Either of the fairy tales, Cinderella, or Snow White, paints an evil picture of step-parents, especially stepmothers. The way a stepchild is treated by most stepmothers in our society helps to reinforce a traditional cultural belief that stepmothers are wicked or heartless.
Many stepmothers tend to instigate their husbands’ beating and mistreatment of children who live in their home but are not born to their union: stepchildren. But whenever the husband frowns at his wife’s biological child(ren), tension mounts in the home and the husband is caught between a rock and a hard place. All the children are fruits of his loins, but only some belong to his current wife who apparently regards her husband’s other children as less than her own.
She hates to see her son experience any pain or work, but often goes out of her way to inflict pain, mete out severe punishment or assign difficult tasks to her stepchildren. And she does it quite cleverly---pretending to love the children hen their father is around.
Whatever she says he believes it. She is never willing to be as self-sacrificing and loving as any biological mother can possibly be for her child. The stepchild always suffers the brunt of all the household chores as well as other hard and manual labor (at most times) at such tender ages as 7 and 10yrs.
This leaves one to ask: Can stepmothers be trusted?
There are some women who really pretend to love their stepchildren in the presence of the children’s biological fathers, but behind the men’s back, they (stepmothers) will treat these kids with cruelty, while showering their own children with kindness and affection.
The typical stepmother would put on her pretentious act early in her relationship in order to secure trust and fully establish herself in the man’s home by marriage or other commitment. But, over the course of the relationship as she, too, begins to bear her own biological children (forming a blended family), a line is clearly drawn between the children.
Let's rewind a bit. Even before she begins having her own children, she still maintains a slight distance between herself and the stepchild.
Why can't one be empathetic of that child's biological mom – considering what it takes to be a mother?
It takes a woman nine solid months of waiting before she is officially launched into the world of parenting with all its baggage in store. In fact, some argue that parenting begins during pregnancy. Why then would anyone want to treat some else's 'nine months' like trash?
Women, we have to rise above this kind of practice.
Some women have told me that unlike becoming a biological mom, becoming a stepmother is an instant affair.
“You don't need to go through all the formalities a biological mom is required to go through. For instance, imagine yourself entering a relationship with a man who already has a child and, faced with the hard reality that in order for that relationship to work out for you, you must be ready to strike a deal: to create a relationship with his little girl or boy. And you don't necessarily need to love that child faithfully… to some extent is just enough,” they have said.
Refusing to accept the fact that the child has at least two parents already and refusing to accept the idea that you are becoming an extra parent, only adds to a sense of insecurity.
I spoke with a couple of stepmothers and one said to me: “...It makes me feel that he still loves his ex-wife”. The other said, “...All the way I pretend to love his child, he still thinks of the child's mom.”
Do they really care about how they would be judged for their maltreatment of their stepchildren?
Stepping away from such harsh treatment will help us a whole lot.
The Sincere Ones
There are some stepmothers who are actually sincere about their love and affection for their stepchildren. They go out of their will to make the child happy, in spite of their own children. They share the stepchild's joy, sorrows and are ever ready to play that motherly role for the child. In return, they expect nothing less than being considered as ‘mommy.’
Being viewed as daddy's wife or as a step-mom is, in most case, a painful experience for these women. This distinction, for some women, may be acceptable, especially for those who marry men with older children.
It seriously bothers those who spend every other day playing with the kids, cooking for them, and doing every other activity of a maternal care-giver.
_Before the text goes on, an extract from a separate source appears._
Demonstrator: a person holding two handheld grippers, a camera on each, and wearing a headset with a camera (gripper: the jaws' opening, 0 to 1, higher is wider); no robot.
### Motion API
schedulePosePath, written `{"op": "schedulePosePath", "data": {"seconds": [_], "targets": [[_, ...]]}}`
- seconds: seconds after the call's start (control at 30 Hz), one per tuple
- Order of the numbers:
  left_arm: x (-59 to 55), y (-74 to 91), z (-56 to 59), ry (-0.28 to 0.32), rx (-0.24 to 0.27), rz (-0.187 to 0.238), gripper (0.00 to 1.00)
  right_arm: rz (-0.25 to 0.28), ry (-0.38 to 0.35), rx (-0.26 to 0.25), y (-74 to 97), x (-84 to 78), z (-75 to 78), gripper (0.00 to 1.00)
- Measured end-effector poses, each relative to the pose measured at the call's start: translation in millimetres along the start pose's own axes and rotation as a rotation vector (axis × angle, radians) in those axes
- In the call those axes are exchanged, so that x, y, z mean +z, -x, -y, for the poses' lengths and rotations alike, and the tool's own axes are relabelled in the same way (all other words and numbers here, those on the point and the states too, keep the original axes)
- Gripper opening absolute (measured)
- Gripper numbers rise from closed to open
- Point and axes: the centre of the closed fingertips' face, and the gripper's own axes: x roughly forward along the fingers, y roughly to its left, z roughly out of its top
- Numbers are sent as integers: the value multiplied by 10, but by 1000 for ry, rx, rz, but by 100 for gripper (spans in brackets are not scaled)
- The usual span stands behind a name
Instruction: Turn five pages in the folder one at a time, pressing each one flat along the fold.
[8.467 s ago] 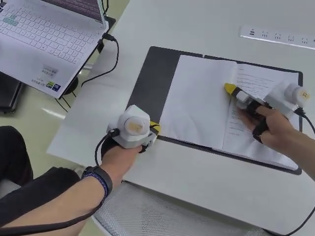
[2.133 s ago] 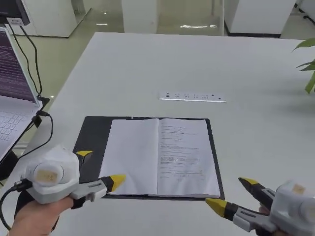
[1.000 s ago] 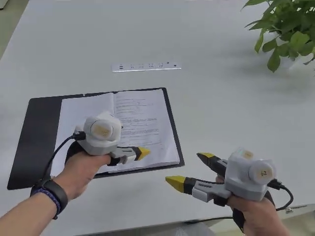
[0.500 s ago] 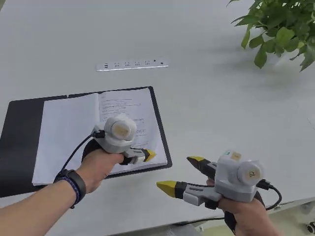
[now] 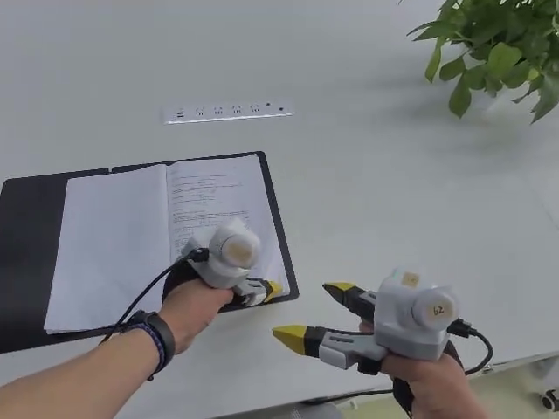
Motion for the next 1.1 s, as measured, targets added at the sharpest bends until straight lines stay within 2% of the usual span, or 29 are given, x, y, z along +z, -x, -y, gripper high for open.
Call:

They have always fought to develop a close relationship with their stepchildren. Some do succeed at this, others don't.
I know a stepmother whose stepchildren where far older than she. She was always being ignored by the man's seven grown up children. They were very hostile to her. She suffered great emotional abuse throughout the relationship. Each time she tried to grow closer to her stepchildren, she was rejected.
Her husband inadvertently compounded her discomfort each Mother's Day by asking her what kind of gift she would desire. The fact of the matter is that he was never willing to acknowledge her perception that her relationship with her stepchildren was very superficial.
In the end, she felt her husband valued his own feelings above hers, and she became angry that her feelings weren't given equal standing. She decided she would live separately from the children and asked her husband to join her if he were committed to the relationship.
You see! That's how deep this stepmother – stepchildren thing can go.
Role of the Father/Husband
Fathers who enter live-in relationships with another woman need to be very careful and mindful about the welfare of their own children.
Some men simply don’t care or don’t have a clue; others tend not to have control of the situation to maintain peace and tranquility in the home.
It can be quite difficult to detect a pretentious act, especially if you are not around.
As a father, do you listen to your own children? Our staunch traditionalists would say “children are to be seen and not heard”. But sometimes, the insight of children can be quite valuable, especially if they are raised well.